Jackson, 26, and his Ireland and Ulster teammate Stuart Olding, 25, were unanimously acquitted in Belfast Crown Court last week of raping the same woman at a party at Jackson’s south Belfast home in June 2016. Jackson was also found not guilty of sexual assault.
He told the Press Association he would always regret the events of the night in question.
“I am ashamed that a young woman who was a visitor to my home left in a distressed state,” he said.
“This was never my intention and I will always regret the events of that evening.”
The flyhalf, capped by Ireland 25 times, apologised unreservedly for engaging in “degrading and offensive” Whatsapp conversations about the incident.

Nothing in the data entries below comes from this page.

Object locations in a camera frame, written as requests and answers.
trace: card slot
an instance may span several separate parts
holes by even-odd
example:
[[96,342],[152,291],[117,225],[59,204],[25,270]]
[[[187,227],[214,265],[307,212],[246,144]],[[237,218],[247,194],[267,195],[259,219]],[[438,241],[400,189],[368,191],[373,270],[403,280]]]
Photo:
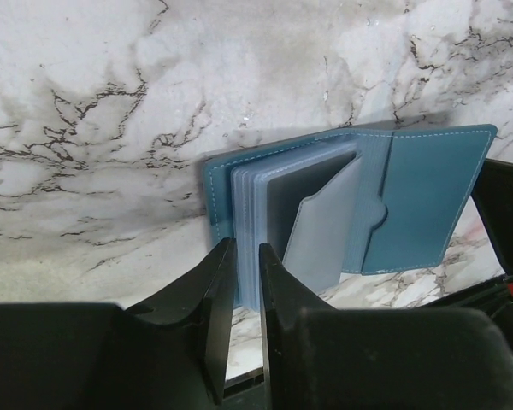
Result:
[[363,273],[440,264],[495,131],[390,136],[381,194],[389,214],[372,230]]
[[361,165],[362,157],[358,156],[298,207],[283,263],[295,278],[315,292],[339,282]]
[[213,244],[218,244],[224,237],[233,237],[233,187],[231,184],[233,169],[294,150],[316,147],[326,142],[347,140],[352,134],[353,132],[348,129],[317,132],[218,155],[206,160],[203,164],[203,188]]
[[[239,238],[239,299],[244,306],[256,310],[259,308],[257,248],[259,243],[273,242],[268,232],[268,205],[271,204],[272,209],[280,208],[284,211],[287,197],[300,195],[301,192],[316,193],[346,163],[355,158],[356,148],[351,142],[321,143],[312,149],[301,148],[233,171],[233,214],[236,237]],[[279,190],[268,192],[269,186]],[[299,202],[304,197],[301,196],[294,204],[295,217]]]
[[386,164],[392,140],[377,134],[360,134],[357,147],[363,155],[360,183],[350,235],[345,242],[345,259],[342,272],[360,273],[369,249],[371,234],[387,217],[387,208],[381,198]]

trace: white marble
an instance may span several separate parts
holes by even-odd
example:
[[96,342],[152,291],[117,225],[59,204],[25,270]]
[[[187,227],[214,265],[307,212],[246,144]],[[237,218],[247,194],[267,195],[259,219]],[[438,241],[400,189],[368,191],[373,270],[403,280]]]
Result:
[[[0,1],[0,301],[130,305],[208,249],[197,164],[342,125],[493,123],[513,161],[513,1]],[[499,273],[471,205],[443,265],[346,276],[404,307]],[[228,376],[262,362],[234,317]]]

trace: blue leather card holder
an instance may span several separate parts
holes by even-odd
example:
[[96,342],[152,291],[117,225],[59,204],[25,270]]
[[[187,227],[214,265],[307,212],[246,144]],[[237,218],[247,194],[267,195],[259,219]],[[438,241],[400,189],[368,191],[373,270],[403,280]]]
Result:
[[235,167],[342,138],[356,143],[362,159],[343,272],[437,266],[496,132],[490,125],[426,131],[340,128],[208,159],[203,186],[213,243],[234,237]]

Jackson also said public criticism of his behaviour was “fully justified” and he expressed determination to return to the values and principles that guided his upbringing, in particular the importance of respect.
Jackson and Olding have both expressed a desire to return to rugby action.
But they remain relieved of their duties pending the outcome of a review into their conduct by Ulster Rugby and the Irish Rugby Football Union (IRFU).
That exercise is focusing on a series of sexually explicit messages sent by the players and their friends in the wake of the incident.
Jackson said: “I am also truly sorry for engaging in a Whatsapp group chat which was degrading and offensive and I apologise unreservedly for this.
“The criticism of my behaviour is fully justified and I know I have betrayed the values of my family and those of the wider public.
“Following the trial I have taken time to reflect with my family on the values that were such an integral part of my upbringing, the most important of which is respect.
“My departure from these values has caused understandable public anger and I am resolutely committed to returning to those principles.”
In the wake of his acquittal, Olding also expressed regret for his involvement in the incident.
Two other men were unanimously acquitted of lesser charges related to the high profile case.
Blane McIlroy, 26, was acquitted of exposure while Rory Harrison, 25, was found not guilty of perverting the course of justice and withholding information.